The 1998 speaker recognition evaluation is part of an ongoing series of yearly evaluations conducted by NIST. These evaluations provide an important contribution to the direction of research efforts and the calibration of technical capabilities. They are intended to be of interest to all researchers working on the general problem of text independent speaker recognition. To this end the evaluation was designed to be simple, to focus on core technology issues, to be fully supported, and to be accessible.

The 1998 evaluation will be conducted in February. A follow-up workshop for evaluation participants will be held during March, to discuss research findings. Participation in the evaluation is solicited for all sites that find the task and the evaluation of interest. For more information, and to register a desire to participate in the evaluation, please contact Dr. Alvin Martin at NIST.1

Technical Objective

The current speaker recognition evaluation focuses on the task of speaker detection. That is, the task is to determine whether a specified target speaker is speaking during a given speech segment. 2 This task is posed in the context of conversational telephone speech and for limited training data. The evaluation is designed to foster research progress, with the goals of:

  1. exploring promising new ideas in speaker recognition,
  2. developing advanced technology incorporating these ideas, and
  3. measuring the performance of this technology.

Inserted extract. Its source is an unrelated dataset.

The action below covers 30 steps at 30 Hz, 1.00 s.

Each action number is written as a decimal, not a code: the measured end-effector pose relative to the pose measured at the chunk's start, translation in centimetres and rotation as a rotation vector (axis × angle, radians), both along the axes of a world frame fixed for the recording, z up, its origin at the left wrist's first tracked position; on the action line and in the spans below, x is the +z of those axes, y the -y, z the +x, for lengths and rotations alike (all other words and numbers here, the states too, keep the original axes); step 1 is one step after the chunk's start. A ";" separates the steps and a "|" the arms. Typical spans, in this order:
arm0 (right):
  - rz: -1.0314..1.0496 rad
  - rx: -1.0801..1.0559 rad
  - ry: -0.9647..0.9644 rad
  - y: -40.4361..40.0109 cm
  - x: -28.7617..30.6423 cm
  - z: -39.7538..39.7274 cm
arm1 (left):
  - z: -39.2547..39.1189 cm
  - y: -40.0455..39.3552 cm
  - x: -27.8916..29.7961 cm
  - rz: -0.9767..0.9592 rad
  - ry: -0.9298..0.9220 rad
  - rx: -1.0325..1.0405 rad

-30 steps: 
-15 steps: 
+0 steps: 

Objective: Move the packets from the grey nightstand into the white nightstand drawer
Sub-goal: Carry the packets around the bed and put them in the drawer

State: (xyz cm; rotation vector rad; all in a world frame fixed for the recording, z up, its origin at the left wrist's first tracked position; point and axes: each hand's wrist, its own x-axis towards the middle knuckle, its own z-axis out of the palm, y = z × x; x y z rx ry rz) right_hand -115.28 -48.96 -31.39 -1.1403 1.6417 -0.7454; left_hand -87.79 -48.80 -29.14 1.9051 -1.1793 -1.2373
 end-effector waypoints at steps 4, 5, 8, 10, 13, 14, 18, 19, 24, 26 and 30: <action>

In 1996 and 1997 handset variation was featured as a prominent technical challenge to be addressed. While handset variation remains a formidable challenge, the 1998 evaluation will direct greatest attention toward speaker recognition performance for the case in which both training and test data are from the same source.

The Evaluation

Speaker detection performance will be evaluated by measuring the correctness of detection decisions for an ensemble of speech segments. These segments will represent a statistical sampling of conditions of evaluation interest. For each of these segments a set of target speaker identities will be assigned as a test hypotheses. Each of these hypotheses will then be required to be judged as true or false, and the correctness of these decisions will be tallied. 3

The formal evaluation measure will be a detection cost function, defined as a weighted sum of the miss and false alarm error probabilities:

CDet = CMiss * PMiss|Target * PTarget + CFalseAlarm * PFalseAlarm|NonTarget * PNonTarget

The parameters of this cost function are the relative costs of detection errors, CMiss and CFalseAlarm, and the a priori probability of the target, PTarget. The primary evaluation will use the following parameter values:

CMiss = 10; CFalseAlarm = 1; PTarget = 0.01; PNonTarget = 1 - PTarget = 0.99

In addition to the (binary) detection decision, a decision score will also be required for each test hypothesis.4 This decision score will be used to produce detection error tradeoff curves, in order see how misses may be traded off against false alarms.

Evaluation Conditions

In 1997, the use of telephone handsets labels (one of two types, either electret or carbon-button) was demonstrated to provide a significant improvement in speaker recognition performance. This labeling was produced automatically by analysis and classification of the same speech signal used for speaker recognition. Because of the benefit that this labeling process provides, the speech data to be provided in the 1998 evaluation will also be so labeled.5 During evaluation, the speaker recognition systems will be allowed access to this information, for all training and test data.

Training

There will be 3 training conditions for each target speaker. Two of these conditions will use 2 minutes of training speech data from the target speaker, while the other training condition will use more than 2 minutes of training speech data. The conditions are:

The actual duration of the training files used for the 1-session and 2-session training conditions will vary from the nominal value of 1 minute, so that whole turns may be included whenever possible. Actual durations for these training conditions will be constrained to be within the range of 55-65 seconds. The duration of the training files for the two-session-full condition will not be constrained and will be variable over speakers.

Test

Performance will be computed and evaluated separately for female and male target speakers and for the 3 training conditions. For each of these training conditions, there are 3 different test conditions of interest. These are:

Development Data

The development data for this evaluation will be the EvalSet for the 1997 evaluation. The 1997 EvalSet exists on six CD-ROM's labeled sid97e*. Sites intending to perform the evaluation and to submit results to NIST may acquire these data and associated documentation from NIST free of charge by contacting Dr. Martin.8

Evaluation Data

The evaluation data will be drawn from the SwitchBoard-2 phase 2 corpus.9 Both training and test segments will be constructed by concatenating consecutive turns for the desired speaker, similar to what was done last year (including, processing each conversation through echo cancelling software before each test segment is created). Each segment will be stored as a continuous speech signal in a separate SPHERE file.10 The speech data will be stored in 8-bit m -law format. The handset type label will be supplied in the SPHERE header. The SPHERE header will also include auxiliary information to document to source file, start time and duration of all excerpts which were used to construct the segment.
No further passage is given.